Papier ou téléphone, honnêtement
Le papier a des avantages que rien ne remplace. Il ralentit la main, donc la pensée. Il ne sonne jamais, ne propose rien d'autre à regarder. Un cahier de journal intime tient sur la table de nuit et devient un objet à soi, avec le poids des pages remplies. En revanche, il n'est pas là quand ça déborde dans le métro, la page blanche impressionne davantage sur du beau papier, et la peur que quelqu'un l'ouvre freine ce qu'on y met.
Le téléphone est toujours dans la poche, il s'ouvre dans le noir sans réveiller personne, il retrouve en deux secondes ce qu'on a écrit un mardi d'il y a huit mois, et il se verrouille. Mais il vit au milieu des messages et des notifications, et il arrive qu'on ouvre le journal pour écrire et qu'on finisse sur autre chose. Pour choisir, les applications de journaling comparées honnêtement valent une lecture, parce qu'elles ne se valent pas toutes, ni sur la confidentialité ni sur le prix.

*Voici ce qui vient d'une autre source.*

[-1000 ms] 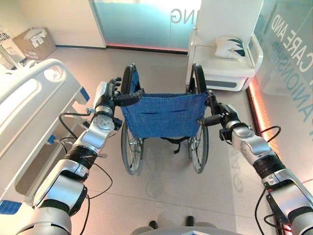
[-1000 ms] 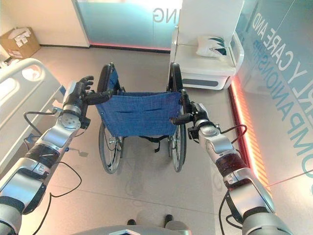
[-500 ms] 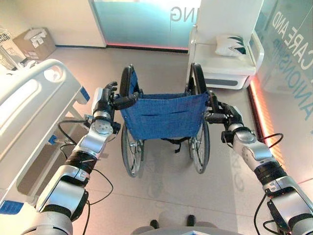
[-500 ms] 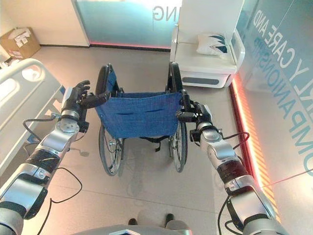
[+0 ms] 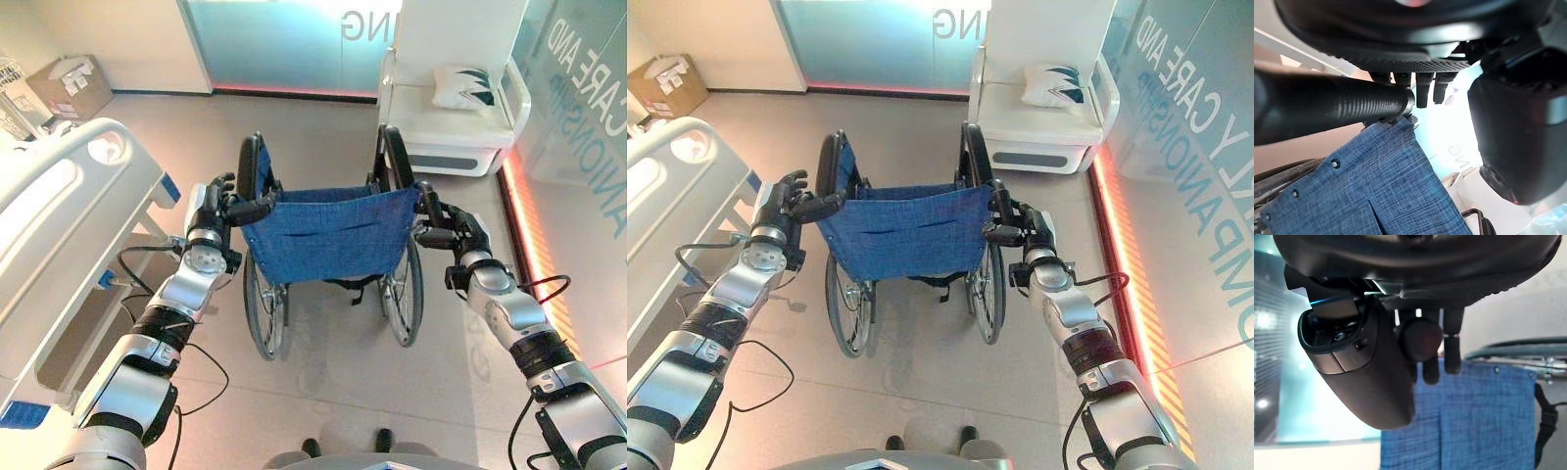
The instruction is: Push the wheelchair next to the bed
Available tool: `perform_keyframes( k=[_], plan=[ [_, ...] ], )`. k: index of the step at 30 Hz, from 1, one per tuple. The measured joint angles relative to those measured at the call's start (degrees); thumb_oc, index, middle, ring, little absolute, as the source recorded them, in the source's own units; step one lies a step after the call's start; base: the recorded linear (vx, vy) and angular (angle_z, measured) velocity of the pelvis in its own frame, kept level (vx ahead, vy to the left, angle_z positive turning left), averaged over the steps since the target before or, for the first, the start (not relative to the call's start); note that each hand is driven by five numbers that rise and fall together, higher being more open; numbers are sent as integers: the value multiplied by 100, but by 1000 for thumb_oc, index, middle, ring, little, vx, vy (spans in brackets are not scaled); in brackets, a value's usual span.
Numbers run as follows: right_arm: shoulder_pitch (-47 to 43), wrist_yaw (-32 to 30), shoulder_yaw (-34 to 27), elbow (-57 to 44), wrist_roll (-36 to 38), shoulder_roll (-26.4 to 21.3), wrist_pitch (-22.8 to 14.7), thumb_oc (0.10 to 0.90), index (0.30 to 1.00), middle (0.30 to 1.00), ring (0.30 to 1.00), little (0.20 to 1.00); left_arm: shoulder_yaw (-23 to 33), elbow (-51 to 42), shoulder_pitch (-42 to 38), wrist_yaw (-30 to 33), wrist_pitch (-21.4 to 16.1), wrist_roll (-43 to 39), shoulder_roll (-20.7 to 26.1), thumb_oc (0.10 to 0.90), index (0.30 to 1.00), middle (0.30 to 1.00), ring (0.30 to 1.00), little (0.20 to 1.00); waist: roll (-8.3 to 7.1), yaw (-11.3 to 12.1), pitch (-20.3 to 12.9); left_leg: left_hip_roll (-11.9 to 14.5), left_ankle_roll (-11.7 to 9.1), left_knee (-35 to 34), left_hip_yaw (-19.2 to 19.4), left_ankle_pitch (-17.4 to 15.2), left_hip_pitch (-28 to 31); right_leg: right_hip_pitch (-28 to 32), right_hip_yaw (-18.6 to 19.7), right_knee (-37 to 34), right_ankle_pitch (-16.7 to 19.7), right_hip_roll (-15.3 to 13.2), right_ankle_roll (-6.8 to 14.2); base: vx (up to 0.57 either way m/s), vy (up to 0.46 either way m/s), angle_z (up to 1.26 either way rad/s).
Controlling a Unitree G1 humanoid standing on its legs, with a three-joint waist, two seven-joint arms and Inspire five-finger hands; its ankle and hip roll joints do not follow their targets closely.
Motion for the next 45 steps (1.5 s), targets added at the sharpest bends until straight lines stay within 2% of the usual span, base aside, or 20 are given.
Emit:
perform_keyframes(
  k=[4, 7, 14, 19, 25, 32, 36, 44, 45],
  plan=[
    [0, 0, -3, 0, -8, -2, 0, 400, 300, 300, 300, 300, 231, -12, -2, -136, 244, -569, -18, 800, 900, 900, 900, 900, 59, -3, -6, 0, 0, 0, -2, 0, 8, 13, -7, 0, 0, -2, 0, 0, 0, 0],
    [-1, 1, -2, 0, -8, -5, -6, 400, 300, 300, 300, 300, 393, 100, -8, 122, 548, -1120, -158, 800, 900, 900, 900, 900, 120, -10, -10, 0, 0, 0, -8, 0, 18, 29, -21, 0, 0, -3, 0, 0, 0, 0],
    [0, -8, 4, 1, -8, -27, -8, 400, 300, 300, 300, 300, 422, 161, -58, 579, 708, -1359, -296, 800, 900, 900, 900, 900, 126, -19, -10, 3, -4, 0, -60, 4, 18, 50, -119, 0, 0, -6, 0, -17, -14, 2],
    [5, -11, 5, 4, -8, -60, -7, 400, 300, 300, 300, 300, 436, 646, -86, 600, 1289, -1598, -366, 800, 900, 900, 900, 900, 129, -53, -11, -1, 0, 0, -132, 14, 11, 71, -225, 0, 0, -15, 0, -32, -26, 7],
    [5, -44, 7, 37, -9, -111, -6, 400, 300, 300, 300, 300, 383, 842, -355, -305, 1747, -1273, -281, 800, 900, 900, 900, 900, 139, -76, -10, -13, 0, 0, -212, 63, -15, 95, -330, 0, 0, -29, -1, -20, -12, 8],
    [0, -43, 8, 36, -6, -112, -6, 400, 300, 300, 300, 300, 100, 871, -416, -1417, 1961, -1098, 16, 800, 900, 900, 900, 900, 194, -148, -8, -29, 5, -1, -274, 90, -27, 103, -364, -1, 0, -45, -1, -10, -1, 3],
    [1, -43, 8, 36, -6, -135, -6, 400, 300, 300, 300, 300, 90, 870, -417, -1720, 1984, -1102, 89, 800, 900, 900, 900, 900, 200, -167, -6, -31, 1, -1, -293, 108, -43, 104, -416, -1, 0, -50, -1, -13, 0, 4],
    [1, -43, 9, 36, -6, -197, -6, 400, 300, 300, 300, 300, -41, 870, -423, -1792, 1832, -1099, 110, 800, 900, 900, 900, 900, 204, -173, -5, -34, -1, -1, -335, 122, -72, 99, -468, -2, -1, -50, -2, 0, 2, 3],
    [0, -43, 9, 36, -6, -210, -6, 400, 300, 300, 300, 300, -68, 870, -423, -1801, 1807, -1099, 113, 753, 829, 829, 829, 829, 204, -172, -5, -37, -1, -1, -339, 122, -74, 99, -468, -2, -1, -53, -2, 0, 0, 0]
  ],
)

Il existe aussi une troisième voie, qui n'est ni un cahier ni une application de notes : écrire à quelqu'un. C'est ce que propose Plumi, un petit compagnon dans le téléphone à qui on écrit le soir ce qui a pesé, et qui répond. Pour beaucoup, écrire à quelqu'un plutôt que dans le vide change ce qui bloquait depuis l'enfance : dans un carnet, on parle à personne, et parler à personne demande une discipline que peu de gens tiennent longtemps.
À quel rythme, vraiment
Le rythme vrai, c'est celui du besoin. Pas tous les jours. Certaines semaines, rien, parce que rien ne déborde. D'autres, trois soirs de suite.
Le soir revient le plus souvent, et c'est logique : le jour, le bruit fait diversion, et quand tout s'arrête, ce qui attendait remonte. Comprendre pourquoi le soir pèse plus lourd aide à ne pas s'en vouloir de ne pas arriver à écrire à midi. Certaines préfèrent le matin, pour vider ce que la nuit a brassé avant que la journée commence. Les deux marchent. Ce qui ne marche pas, c'est l'heure fixe imposée comme une corvée.
Il y a un second rythme, plus adulte encore, qu'on oublie souvent : relire. Une fois par mois, une fois par saison, reprendre les pages. C'est là que le journal fait son vrai travail, parce que ce qui semblait énorme un mardi tient en trois lignes qu'on regarde avec de la distance, et parce que les motifs apparaissent seulement quand on voit plusieurs soirs à la fois.
Et si quelqu'un le lisait
Cette peur est légitime, et elle explique beaucoup de journaux édulcorés, où on écrit une version présentable de soi comme si un lecteur allait passer. Un journal où on triche ne sert à rien. Alors on règle la question une bonne fois, plutôt que de la porter à chaque ligne.
Sur papier, ça veut dire choisir un endroit à soi, un tiroir, un sac, et accepter qu'un carnet ne se protège jamais tout à fait. Sur téléphone, ça veut dire un code sur l'application en plus de celui du téléphone, et une lecture attentive de ce que le service fait des données, parce que certains journaux en ligne lisent ce qu'on y met pour le vendre à d'autres.
Et puis il y a une liberté que peu de gens s'accordent : écrire pour détruire. Une page arrachée, brûlée, effacée dans la minute. Ce qu'on y avait mis est sorti, et c'était l'essentiel. Le journal intime d'une adulte n'a pas d'obligation de durer. Il a une seule obligation, celle d'être vrai le soir où on l'ouvre.